• [What you need to do] Only the lines that contain the string "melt" belong in the answer; pull them from the records.
*** Opening of Data to process ***
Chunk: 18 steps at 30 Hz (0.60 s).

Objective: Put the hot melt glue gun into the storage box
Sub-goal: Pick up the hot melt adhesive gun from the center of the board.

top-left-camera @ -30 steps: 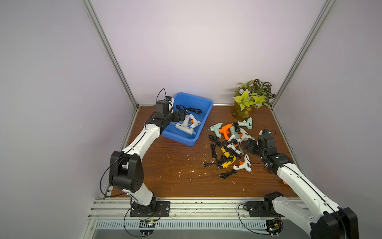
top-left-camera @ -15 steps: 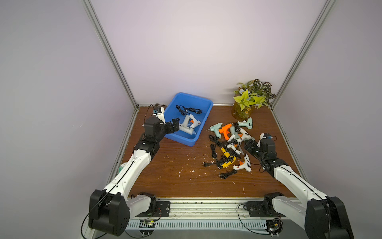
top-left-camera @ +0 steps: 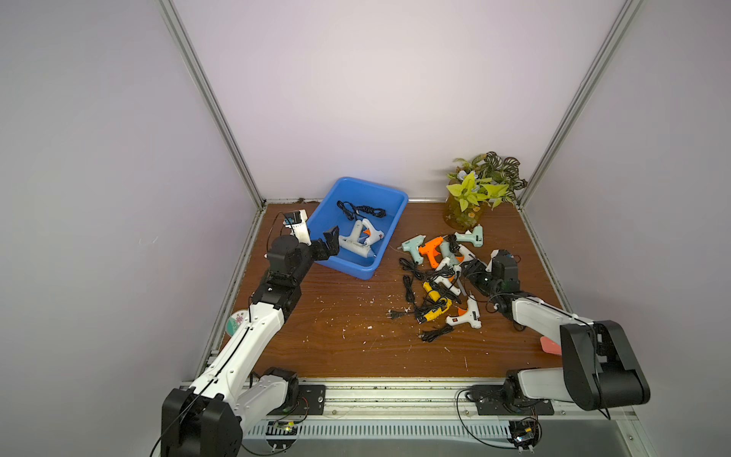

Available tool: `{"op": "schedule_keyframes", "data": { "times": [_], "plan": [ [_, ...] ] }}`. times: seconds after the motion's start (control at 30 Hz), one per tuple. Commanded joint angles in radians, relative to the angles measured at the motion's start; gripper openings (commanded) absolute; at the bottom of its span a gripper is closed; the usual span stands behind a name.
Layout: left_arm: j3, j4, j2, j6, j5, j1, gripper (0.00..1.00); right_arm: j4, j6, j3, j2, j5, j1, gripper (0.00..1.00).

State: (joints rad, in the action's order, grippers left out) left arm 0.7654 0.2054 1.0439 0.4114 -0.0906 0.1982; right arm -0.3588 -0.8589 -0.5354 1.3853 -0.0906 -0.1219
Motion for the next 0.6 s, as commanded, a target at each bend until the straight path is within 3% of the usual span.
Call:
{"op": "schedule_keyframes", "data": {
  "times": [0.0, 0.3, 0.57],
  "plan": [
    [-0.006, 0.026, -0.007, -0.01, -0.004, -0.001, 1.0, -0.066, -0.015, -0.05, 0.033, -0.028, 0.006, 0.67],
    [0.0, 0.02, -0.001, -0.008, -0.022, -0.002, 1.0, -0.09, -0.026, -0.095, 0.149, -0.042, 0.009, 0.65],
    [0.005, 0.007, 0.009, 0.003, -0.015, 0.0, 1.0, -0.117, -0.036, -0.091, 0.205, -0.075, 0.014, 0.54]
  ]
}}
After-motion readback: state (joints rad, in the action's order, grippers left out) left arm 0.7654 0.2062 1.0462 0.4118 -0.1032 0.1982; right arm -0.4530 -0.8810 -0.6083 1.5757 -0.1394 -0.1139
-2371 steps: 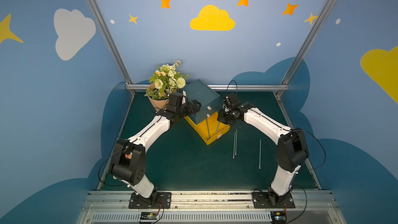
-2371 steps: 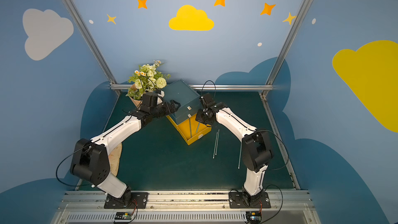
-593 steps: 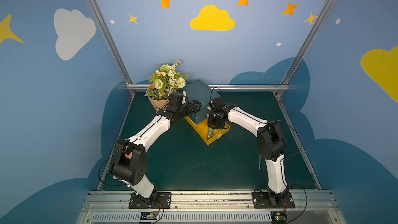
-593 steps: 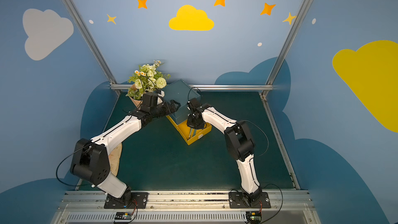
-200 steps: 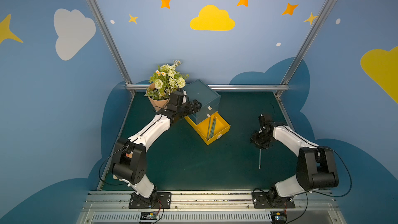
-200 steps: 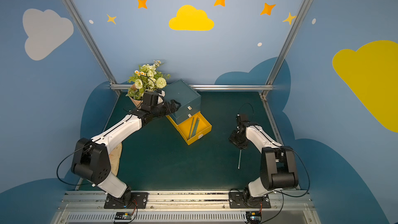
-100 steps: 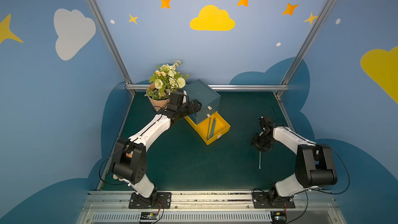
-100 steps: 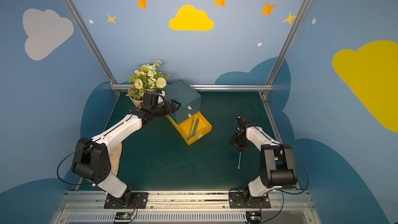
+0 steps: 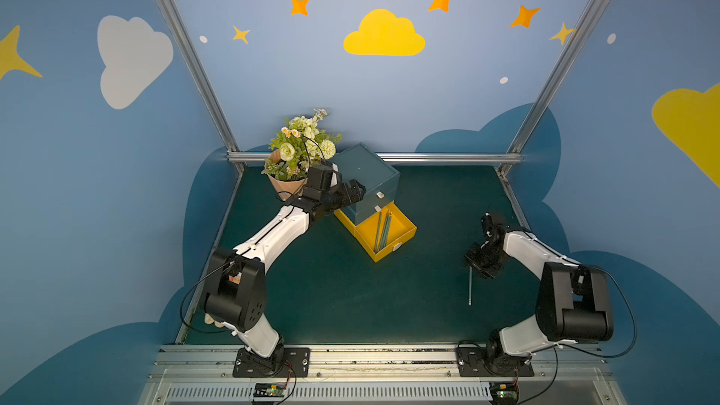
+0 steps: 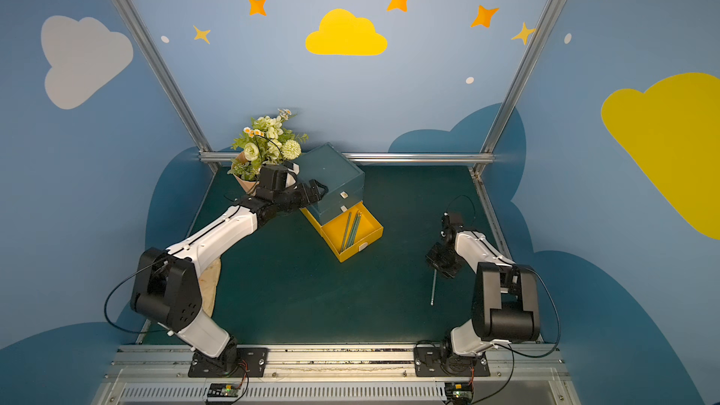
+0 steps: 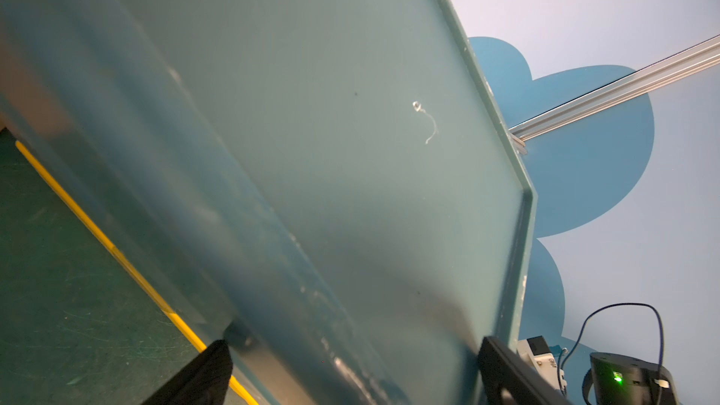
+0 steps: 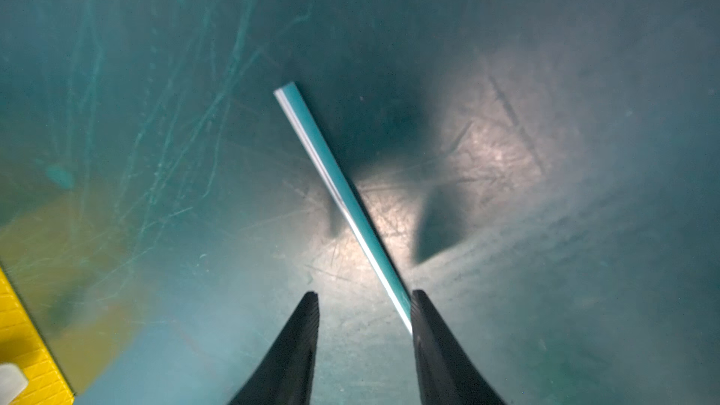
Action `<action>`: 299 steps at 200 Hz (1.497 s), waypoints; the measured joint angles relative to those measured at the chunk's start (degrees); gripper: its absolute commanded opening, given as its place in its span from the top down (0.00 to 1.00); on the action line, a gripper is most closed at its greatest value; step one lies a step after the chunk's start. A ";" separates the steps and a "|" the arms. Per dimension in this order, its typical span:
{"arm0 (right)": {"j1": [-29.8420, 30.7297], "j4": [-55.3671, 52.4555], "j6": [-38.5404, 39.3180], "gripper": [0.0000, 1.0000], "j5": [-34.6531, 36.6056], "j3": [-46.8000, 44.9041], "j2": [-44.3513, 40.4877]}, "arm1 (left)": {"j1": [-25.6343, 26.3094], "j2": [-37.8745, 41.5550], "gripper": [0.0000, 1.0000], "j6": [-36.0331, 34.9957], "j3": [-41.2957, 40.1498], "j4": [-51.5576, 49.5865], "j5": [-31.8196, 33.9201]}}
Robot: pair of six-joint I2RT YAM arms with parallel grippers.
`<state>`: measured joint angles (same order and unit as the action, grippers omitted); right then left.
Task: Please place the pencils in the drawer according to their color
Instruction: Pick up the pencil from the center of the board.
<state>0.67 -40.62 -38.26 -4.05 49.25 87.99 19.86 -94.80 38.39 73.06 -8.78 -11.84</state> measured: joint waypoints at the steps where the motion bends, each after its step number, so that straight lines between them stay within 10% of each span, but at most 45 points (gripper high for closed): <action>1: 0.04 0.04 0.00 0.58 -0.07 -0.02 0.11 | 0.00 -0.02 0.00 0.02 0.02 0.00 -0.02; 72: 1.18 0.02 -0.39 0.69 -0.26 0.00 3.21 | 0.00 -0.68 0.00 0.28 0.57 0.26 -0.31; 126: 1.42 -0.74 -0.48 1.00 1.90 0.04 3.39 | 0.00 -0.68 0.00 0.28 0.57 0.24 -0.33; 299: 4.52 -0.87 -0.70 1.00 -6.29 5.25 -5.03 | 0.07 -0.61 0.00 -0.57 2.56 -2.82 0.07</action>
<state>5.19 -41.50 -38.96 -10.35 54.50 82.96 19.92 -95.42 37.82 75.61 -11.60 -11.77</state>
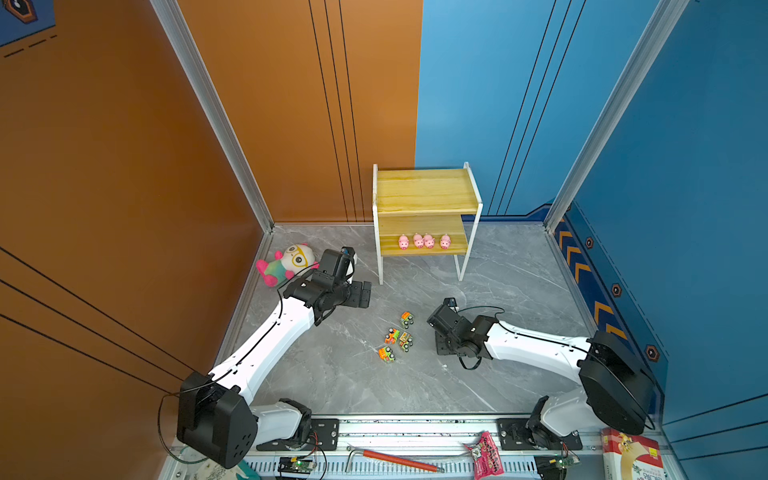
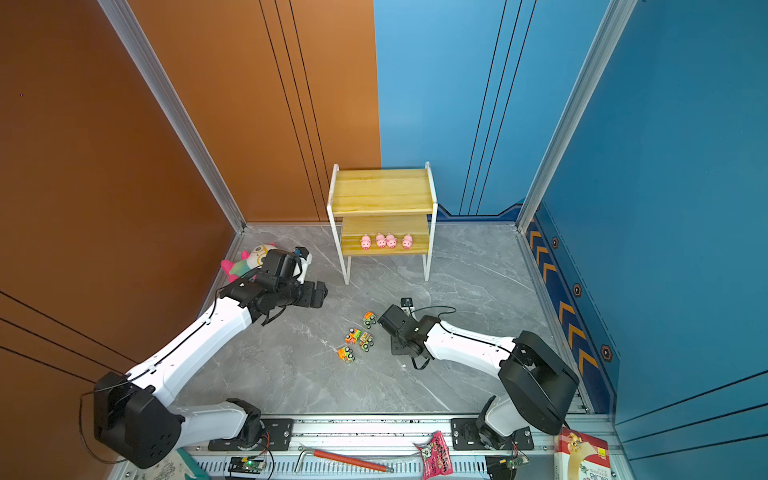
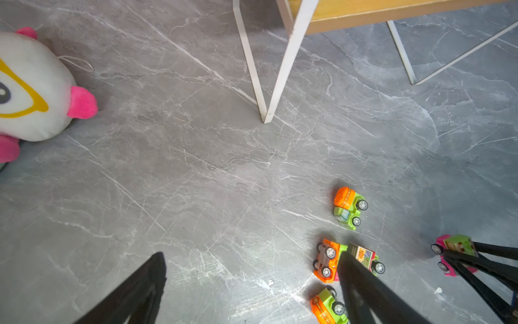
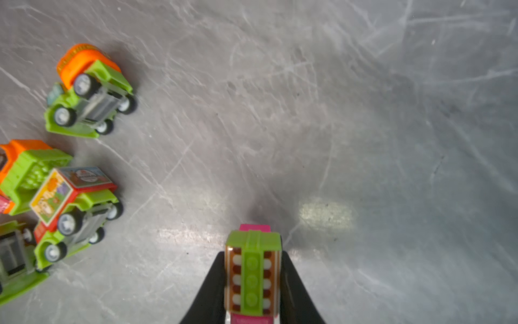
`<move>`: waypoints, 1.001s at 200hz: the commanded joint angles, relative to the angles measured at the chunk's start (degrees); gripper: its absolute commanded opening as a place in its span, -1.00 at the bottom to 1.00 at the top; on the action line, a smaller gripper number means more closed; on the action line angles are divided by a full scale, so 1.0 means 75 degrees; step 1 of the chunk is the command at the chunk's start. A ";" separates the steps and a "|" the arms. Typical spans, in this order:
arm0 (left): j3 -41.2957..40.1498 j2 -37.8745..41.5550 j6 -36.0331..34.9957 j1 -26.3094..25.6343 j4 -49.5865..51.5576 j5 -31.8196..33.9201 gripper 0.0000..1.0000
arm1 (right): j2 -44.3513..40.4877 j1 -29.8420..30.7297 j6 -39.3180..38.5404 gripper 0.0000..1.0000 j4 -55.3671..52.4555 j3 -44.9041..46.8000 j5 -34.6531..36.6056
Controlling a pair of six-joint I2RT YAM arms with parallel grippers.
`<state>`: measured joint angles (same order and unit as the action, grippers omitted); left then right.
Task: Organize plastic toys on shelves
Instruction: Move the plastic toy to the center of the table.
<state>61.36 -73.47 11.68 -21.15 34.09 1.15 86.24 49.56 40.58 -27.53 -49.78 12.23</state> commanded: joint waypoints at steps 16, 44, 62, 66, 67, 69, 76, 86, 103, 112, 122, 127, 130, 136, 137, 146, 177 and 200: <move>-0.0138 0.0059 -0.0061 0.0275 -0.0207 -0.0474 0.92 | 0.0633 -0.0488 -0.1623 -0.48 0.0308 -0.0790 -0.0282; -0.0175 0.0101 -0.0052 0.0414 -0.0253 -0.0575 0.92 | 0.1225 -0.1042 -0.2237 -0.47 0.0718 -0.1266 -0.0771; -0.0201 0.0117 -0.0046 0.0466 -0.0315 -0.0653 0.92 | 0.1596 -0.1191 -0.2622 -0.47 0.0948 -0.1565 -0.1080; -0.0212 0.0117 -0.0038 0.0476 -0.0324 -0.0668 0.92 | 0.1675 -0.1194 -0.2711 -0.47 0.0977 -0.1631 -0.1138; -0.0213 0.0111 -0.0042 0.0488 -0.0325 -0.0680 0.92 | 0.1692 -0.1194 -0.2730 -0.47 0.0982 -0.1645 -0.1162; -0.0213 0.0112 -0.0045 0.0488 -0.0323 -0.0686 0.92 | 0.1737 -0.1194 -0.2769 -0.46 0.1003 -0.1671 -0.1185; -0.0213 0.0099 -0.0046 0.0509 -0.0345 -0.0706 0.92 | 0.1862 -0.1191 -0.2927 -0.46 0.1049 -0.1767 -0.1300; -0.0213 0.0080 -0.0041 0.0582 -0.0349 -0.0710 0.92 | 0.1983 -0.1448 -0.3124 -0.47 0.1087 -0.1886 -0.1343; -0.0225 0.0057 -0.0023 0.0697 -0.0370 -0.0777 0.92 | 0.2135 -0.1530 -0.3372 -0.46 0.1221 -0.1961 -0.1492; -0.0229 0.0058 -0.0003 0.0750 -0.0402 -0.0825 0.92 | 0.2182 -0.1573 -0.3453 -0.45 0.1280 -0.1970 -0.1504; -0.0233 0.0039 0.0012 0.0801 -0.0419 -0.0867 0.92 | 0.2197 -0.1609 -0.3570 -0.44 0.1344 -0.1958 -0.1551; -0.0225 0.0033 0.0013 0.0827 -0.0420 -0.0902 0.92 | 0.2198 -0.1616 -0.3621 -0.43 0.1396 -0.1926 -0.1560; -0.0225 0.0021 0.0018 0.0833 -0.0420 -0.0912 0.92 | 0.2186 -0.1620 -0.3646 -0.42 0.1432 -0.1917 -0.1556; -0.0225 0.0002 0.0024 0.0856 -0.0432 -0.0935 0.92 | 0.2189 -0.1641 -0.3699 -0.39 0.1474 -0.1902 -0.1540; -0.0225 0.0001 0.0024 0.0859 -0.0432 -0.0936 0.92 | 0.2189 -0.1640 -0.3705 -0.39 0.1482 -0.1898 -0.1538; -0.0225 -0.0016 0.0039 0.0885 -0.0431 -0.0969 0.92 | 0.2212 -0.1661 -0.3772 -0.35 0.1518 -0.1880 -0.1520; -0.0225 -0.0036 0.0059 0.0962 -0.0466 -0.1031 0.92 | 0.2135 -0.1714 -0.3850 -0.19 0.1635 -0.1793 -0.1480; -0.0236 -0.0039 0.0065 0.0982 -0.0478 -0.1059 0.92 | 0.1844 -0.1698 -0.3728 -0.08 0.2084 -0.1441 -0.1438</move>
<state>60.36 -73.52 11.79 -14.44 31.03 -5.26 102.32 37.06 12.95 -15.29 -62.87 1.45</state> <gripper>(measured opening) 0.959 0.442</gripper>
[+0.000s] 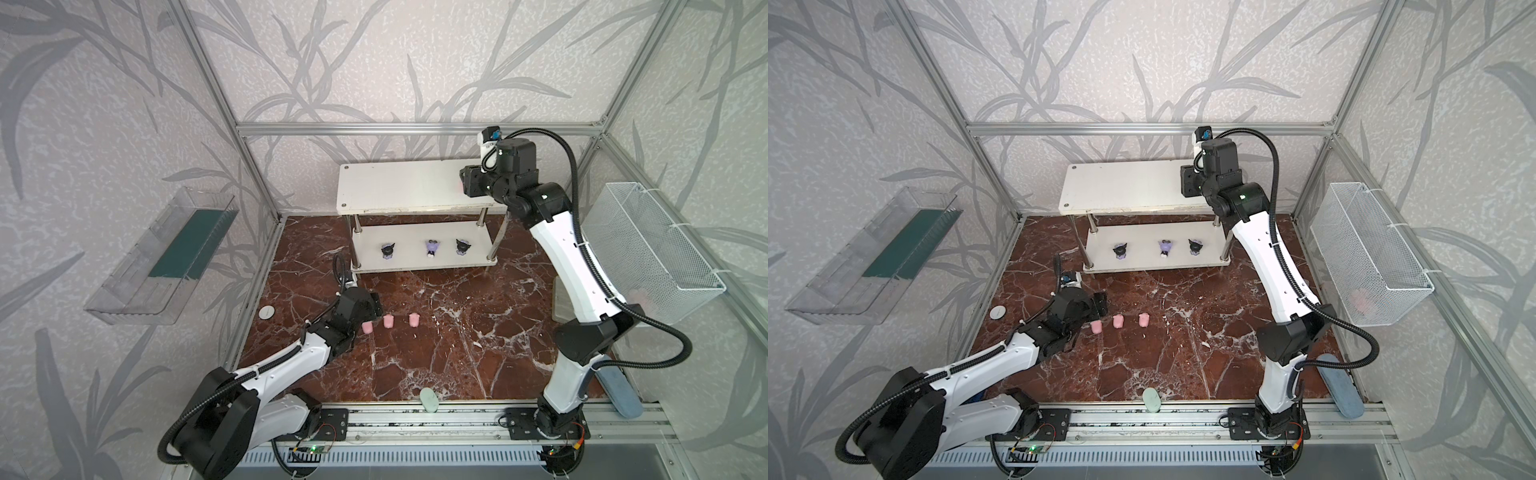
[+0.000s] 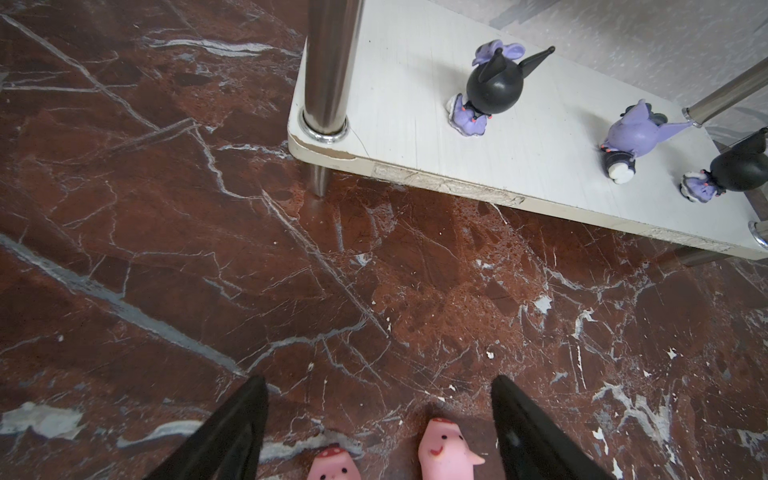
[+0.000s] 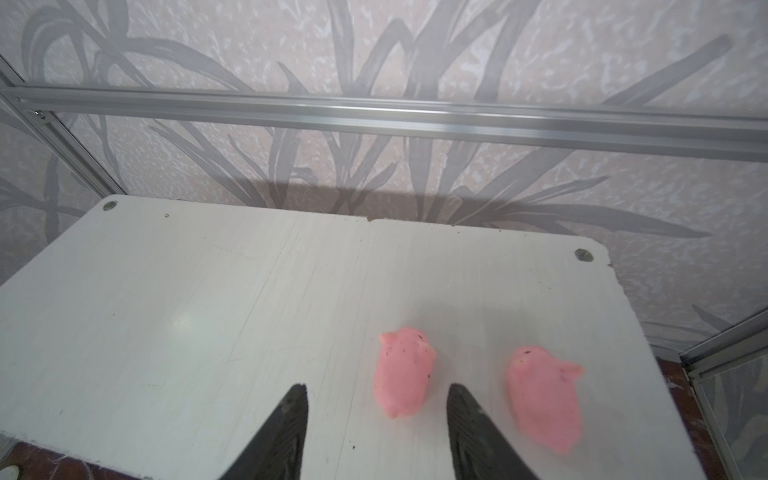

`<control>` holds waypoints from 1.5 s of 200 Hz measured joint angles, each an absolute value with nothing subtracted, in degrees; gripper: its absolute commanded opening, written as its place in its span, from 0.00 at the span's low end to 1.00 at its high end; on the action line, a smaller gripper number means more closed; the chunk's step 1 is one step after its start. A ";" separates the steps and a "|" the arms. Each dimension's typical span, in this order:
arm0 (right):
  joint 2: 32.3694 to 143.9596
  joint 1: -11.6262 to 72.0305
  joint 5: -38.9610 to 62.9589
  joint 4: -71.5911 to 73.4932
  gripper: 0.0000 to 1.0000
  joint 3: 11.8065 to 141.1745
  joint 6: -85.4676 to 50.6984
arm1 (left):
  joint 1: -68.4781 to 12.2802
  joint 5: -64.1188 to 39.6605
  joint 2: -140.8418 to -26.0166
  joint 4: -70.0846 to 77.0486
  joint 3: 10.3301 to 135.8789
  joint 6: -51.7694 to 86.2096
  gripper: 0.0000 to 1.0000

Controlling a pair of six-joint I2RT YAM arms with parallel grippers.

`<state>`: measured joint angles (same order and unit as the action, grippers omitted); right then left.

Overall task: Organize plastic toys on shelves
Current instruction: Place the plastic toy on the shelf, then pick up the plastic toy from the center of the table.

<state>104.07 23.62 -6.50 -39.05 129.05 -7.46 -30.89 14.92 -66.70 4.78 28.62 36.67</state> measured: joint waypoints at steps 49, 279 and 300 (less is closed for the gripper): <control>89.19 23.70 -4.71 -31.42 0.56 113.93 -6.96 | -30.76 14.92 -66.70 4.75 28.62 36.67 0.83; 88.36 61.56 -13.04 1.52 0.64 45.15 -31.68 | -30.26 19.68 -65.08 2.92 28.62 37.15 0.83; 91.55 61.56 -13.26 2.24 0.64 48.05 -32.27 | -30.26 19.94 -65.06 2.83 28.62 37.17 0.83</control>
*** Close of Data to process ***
• [Response]
Objective: Put the hot melt glue gun into the storage box
Sub-goal: Pick up the hot melt adhesive gun from the center of the board.

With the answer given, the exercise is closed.